Cleft palate in infants?

Update Date: Source: Network

summary

Cleft palate is more common, can occur alone, can also be complicated with cleft lip. Cleft palate not only has soft tissue deformity, but also has bone tissue defect and deformity in varying degrees. The physiological dysfunction of sucking, eating and language is far more serious than cleft lip. Cleft palate in infants? Next, I'd like to share my views with you.

Cleft palate in infants?

Cleft palate is only the cleft palate, sometimes the cleft palate. Regardless of the left and right, generally without cleft lip, clinically more common in women. Incomplete cleft palate is also called partial cleft palate. Complete cleft of soft palate with partial cleft of hard palate; Sometimes with unilateral incomplete cleft lip, but the alveolar process is often complete. There is no difference between left and right in this type.

The cleft palate of unilateral complete cleft palate was completely split from the palatal sag to the incisor foramen, and it reached the alveolar process obliquely and connected with the alveolar cleft; The margin of contralateral fissure was connected with nasal septum; The cleft of alveolar process sometimes disappears and only remains, sometimes the cleft is very wide; It is often accompanied by ipsilateral cleft lip.
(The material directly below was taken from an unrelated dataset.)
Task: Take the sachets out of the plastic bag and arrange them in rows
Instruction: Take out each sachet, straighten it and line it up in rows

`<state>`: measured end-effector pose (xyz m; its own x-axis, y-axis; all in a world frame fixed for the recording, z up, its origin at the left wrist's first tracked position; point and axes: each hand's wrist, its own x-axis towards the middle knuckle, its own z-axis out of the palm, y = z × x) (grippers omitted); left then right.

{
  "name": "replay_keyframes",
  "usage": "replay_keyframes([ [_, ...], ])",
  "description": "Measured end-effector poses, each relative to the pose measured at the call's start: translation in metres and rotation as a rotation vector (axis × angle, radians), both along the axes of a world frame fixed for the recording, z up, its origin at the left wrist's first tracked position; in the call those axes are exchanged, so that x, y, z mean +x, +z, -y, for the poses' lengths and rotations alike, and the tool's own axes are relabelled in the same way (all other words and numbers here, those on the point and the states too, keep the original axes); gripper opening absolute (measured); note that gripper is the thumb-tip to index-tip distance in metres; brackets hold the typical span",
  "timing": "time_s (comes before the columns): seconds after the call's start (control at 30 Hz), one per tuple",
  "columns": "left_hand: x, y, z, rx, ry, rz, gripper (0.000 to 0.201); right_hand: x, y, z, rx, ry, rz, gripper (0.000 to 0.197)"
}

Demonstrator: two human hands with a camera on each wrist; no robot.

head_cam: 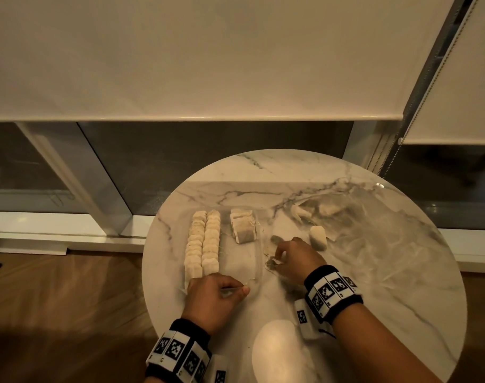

Bilateral complete cleft palate often occurs simultaneously with bilateral cleft lip. The cleft is located in the part of the mandible, with oblique cleft on both sides and straight to the alveolar process; Nasal septum, premaxillary process and anterior lip were isolated in the center.

matters needing attention

After cleft palate operation, it is advisable to make the sick child bend his knees, lie on his side, head on his side or head down, so that the blood or saliva can flow out of the mouth. If the muscle strength of children is weak, the tongue may fall back and affect the breathing when they are sleepy, so the oral airway can be placed; Give oxygen if necessary. The endotracheal intubation can only be removed after the child wakes up. After the child wakes up completely for 4 hours, a small amount of sugar water can be fed and observed for half an hour. If there is no vomiting, liquid food can be fed.